• Your task
The lines needed are those below that contain the word "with"; copy each one.

• Dataset content

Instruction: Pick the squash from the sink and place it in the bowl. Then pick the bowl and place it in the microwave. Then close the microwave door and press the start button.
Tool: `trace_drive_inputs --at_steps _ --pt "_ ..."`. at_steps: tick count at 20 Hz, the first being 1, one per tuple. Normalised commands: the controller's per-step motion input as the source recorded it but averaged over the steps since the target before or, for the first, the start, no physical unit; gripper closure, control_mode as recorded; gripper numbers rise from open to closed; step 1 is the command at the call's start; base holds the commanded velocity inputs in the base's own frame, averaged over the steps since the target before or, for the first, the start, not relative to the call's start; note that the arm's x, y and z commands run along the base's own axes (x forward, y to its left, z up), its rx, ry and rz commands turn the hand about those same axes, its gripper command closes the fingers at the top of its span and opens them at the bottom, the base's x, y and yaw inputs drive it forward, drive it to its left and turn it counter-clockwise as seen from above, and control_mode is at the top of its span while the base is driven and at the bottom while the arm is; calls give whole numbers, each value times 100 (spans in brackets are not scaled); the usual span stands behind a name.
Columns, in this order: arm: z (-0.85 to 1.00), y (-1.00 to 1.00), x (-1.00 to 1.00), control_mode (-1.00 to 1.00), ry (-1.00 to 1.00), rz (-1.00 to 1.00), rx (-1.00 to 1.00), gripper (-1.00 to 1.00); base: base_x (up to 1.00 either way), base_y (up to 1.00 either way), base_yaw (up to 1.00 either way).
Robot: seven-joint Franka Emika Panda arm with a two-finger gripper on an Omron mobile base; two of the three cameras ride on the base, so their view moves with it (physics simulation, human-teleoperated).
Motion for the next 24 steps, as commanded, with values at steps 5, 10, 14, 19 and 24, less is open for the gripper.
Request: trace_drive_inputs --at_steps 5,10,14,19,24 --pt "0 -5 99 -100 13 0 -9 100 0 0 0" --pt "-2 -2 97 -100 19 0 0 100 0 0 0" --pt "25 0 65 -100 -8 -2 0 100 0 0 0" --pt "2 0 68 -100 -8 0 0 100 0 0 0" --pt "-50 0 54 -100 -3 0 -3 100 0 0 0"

• Result below
Robot: seven-joint Franka Emika Panda arm with a two-finger gripper on an Omron mobile base; two of the three cameras ride on the base, so their view moves with it (physics simulation, human-teleoperated).
Motion for the next 24 steps, as commanded, with values at steps 5, 10, 14, 19 and 24, less is open for the gripper.

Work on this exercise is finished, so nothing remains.